За низинкой начиналась городская окраина. Там уже приходилось соблюдать полную осторожность. Пробирались скрытно, кое-где и ползком, к наблюдательному пункту наших славных артиллеристов. Город обезлюдел. В нем царила мертвая тишина, нарушаемая лишь разрывами снарядов и мин. Известная ярцевская мануфактура была сожжена гитлеровской авиацией.
Возвращались уже затемно.
Всю ночь над нашим КП слышался гул немецких бомбардировщиков. Они шли на Москву, и это вызывало злость, которая усиливалась чувством беспомощности: мы ничем не могли помешать их налетам на родную столицу.
Зато с какой радостью уже днем мы узнавали, что герои московской ПВО рассеяли вражеские бомбардировщики, не дали им прорваться к самому городу!
Район обороны нашей армии немецкие летчики в то время не беспокоили. Запомнился мне лишь один случай, вызвавший вначале большую тревогу.
То там, то тут самолеты противника стали сбрасывать кульки из плотной бумаги. В них были обнаружены мельчайшие насекомые. Отдано распоряжение тщательно следить за каждым вражеским самолетом, собирать и на месте сжигать подозрительные пакеты. Несколько штук с соблюдением всех предосторожностей отправили на проверку в Москву.
Москва тоже встревожилась. Там начали производить анализы. А с неба продолжали сыпаться кульки, некоторые лопались, их содержимое расползалось. Мы не успевали производить дезинфекцию.
Вскоре из Москвы получили результаты анализов: ничего опасного. Гитлеровцы просто хотели поиграть на наших нервах.
Мы вели бои местного значения, совершенствовали оборону и обучали людей тому, что завтра от них потребуется в бою. Маршал Тимошенко горячо приветствовал наше начинание – месячные курсы младших лейтенантов, на которые мы отобрали отличившихся бойцов со средним, а то и с высшим образованием. Партийные и комсомольские организации помогали всячески распространять опыт борьбы с танками с помощью бутылок с горючей смесью. Потрясение от неудач первых дней войны начало проходить. Однажды, зайдя в нашу землянку, я услышал, как Лобачев настраивал начальника политотдела одной из дивизий:
– Для военных война – естественное состояние, ее невзгоды тоже, а у тебя все нервы, пора с этим кончать.
Он верно схватил суть совершавшихся перемен.

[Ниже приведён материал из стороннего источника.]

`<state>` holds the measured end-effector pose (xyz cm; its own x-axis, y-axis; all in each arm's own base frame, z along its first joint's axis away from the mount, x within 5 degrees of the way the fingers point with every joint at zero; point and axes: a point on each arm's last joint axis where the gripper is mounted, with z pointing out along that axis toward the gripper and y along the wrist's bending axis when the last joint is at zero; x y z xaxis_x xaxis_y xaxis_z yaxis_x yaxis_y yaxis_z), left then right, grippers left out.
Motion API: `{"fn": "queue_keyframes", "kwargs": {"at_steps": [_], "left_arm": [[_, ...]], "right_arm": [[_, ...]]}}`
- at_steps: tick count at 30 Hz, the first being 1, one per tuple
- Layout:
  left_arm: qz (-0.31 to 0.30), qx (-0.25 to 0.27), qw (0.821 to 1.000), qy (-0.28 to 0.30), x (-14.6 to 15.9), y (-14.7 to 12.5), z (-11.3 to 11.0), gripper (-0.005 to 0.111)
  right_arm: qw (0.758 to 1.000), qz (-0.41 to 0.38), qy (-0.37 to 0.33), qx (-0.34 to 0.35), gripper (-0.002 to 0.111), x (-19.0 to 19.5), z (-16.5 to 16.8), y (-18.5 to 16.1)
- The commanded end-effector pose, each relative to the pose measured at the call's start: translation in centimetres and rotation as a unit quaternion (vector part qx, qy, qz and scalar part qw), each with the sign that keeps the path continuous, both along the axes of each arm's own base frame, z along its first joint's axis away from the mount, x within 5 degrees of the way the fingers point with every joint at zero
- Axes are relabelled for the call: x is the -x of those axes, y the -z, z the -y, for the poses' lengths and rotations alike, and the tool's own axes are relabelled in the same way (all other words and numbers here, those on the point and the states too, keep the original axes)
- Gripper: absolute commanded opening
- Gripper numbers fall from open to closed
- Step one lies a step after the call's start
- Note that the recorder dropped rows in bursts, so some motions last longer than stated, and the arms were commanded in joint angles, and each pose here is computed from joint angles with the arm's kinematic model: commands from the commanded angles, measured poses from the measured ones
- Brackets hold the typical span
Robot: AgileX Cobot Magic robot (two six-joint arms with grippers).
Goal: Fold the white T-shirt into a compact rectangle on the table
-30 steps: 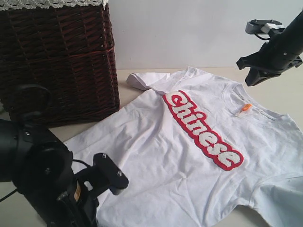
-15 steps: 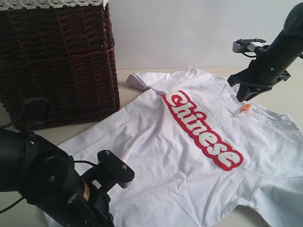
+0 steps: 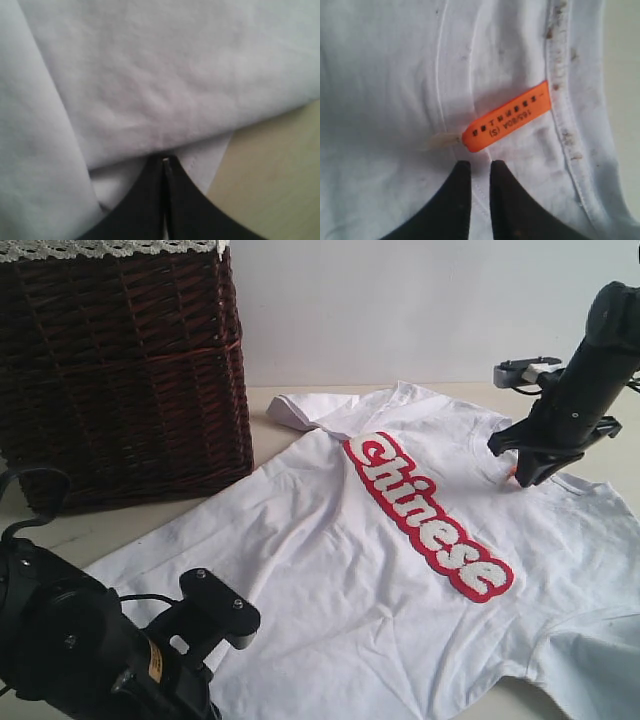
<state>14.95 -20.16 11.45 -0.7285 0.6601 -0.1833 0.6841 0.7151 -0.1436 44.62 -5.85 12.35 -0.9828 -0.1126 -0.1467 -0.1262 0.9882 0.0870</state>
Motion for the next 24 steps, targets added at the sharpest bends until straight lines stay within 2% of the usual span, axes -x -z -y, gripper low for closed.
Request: {"fn": "queue_keyframes", "kwargs": {"at_steps": [1,4,8,14,17,24], "left_arm": [[-0.010,-0.008,1.000,0.000,0.5,0.3,-0.3,0.000],[-0.020,-0.016,1.000,0.002,0.7,0.3,-0.4,0.000],[-0.065,-0.052,0.996,0.024,1.6,0.5,-1.2,0.000],[-0.088,-0.068,0.993,0.045,3.2,0.2,-2.1,0.000],[-0.085,-0.052,0.993,0.055,3.8,-0.7,-2.1,0.000],[-0.065,0.016,0.994,0.090,5.2,-4.6,-2.3,0.000]], "right_arm": [[0.999,-0.035,-0.013,0.014,0.000,0.4,0.1,1.8],[0.998,-0.051,0.000,0.047,0.000,0.5,0.8,2.8],[0.994,-0.044,0.030,0.094,0.000,0.2,1.7,3.6],[0.994,-0.026,0.035,0.099,0.000,-0.1,1.8,3.7],[0.994,-0.023,0.035,0.099,0.000,-0.2,1.8,3.7],[0.994,-0.023,0.037,0.096,0.000,-0.2,1.7,3.7]]}}
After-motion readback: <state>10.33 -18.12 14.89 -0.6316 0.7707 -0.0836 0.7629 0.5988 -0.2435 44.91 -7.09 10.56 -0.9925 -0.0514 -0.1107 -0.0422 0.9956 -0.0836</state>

Считаю своим товарищеским долгом сказать доброе слово о генерале Алексее Андреевиче Лобачеве. Мы с членом Военного совета армии жили душа в душу. Он любил войска, знал людей, и от него я всегда получал большую помощь. Таков был этот человек, что ощущалась потребность общения с ним. Мы жили в одной землянке, позже обычно выбирали домик, где можно устроиться вдвоем. Когда вместе с другими корреспондентами у нас стал бывать Владимир Ставский – тоже крепкий большевик, интересный писатель, не чуждый военному делу, – мы жили втроем. Бывали задушевные часы!..
Ко времени нашего знакомства и совместной службы А. А. Лобачев сложился как политический работник крупного масштаба. Однако крутой ему выдался путь. Бывает, что в судьбе одного человека отразится особенность времени.
Война – суровая проверка людей. Так было и так всегда будет. Но этот естественный процесс у нас очень осложнился. Незадолго до войны огромное количество командиров и политработников были выдвинуты снизу на крупные должности в войсках. А опыт? Знания? Ориентировка в масштабах, о которых товарищи и не мечтали? Все это пришлось приобретать уже в боях. Лобачев рассказывал мне, как он, старший политрук, чуть ли не в течение месяца стал дивизионным комиссаром; в 39-м был поставлен во главе политического управления Московского военного округа. Он считал за счастье, что весь 1940 год ему довелось служить на одном месте, в должности члена Военного совета в новой – 16-й армии, создававшейся в Забайкалье, и с горячей признательностью отзывался о ее командующем. И все-таки ему приходилось очень трудно. Помогли живой ум, организаторский талант и большевистское умение учиться у жизни.
В сентябре генерал И. С. Конев был назначен командующим Западным фронтом. 19-ю армию от него принял М. Ф. Лукин, а в командование 20-й армией вступил генерал Ф. А. Ершаков.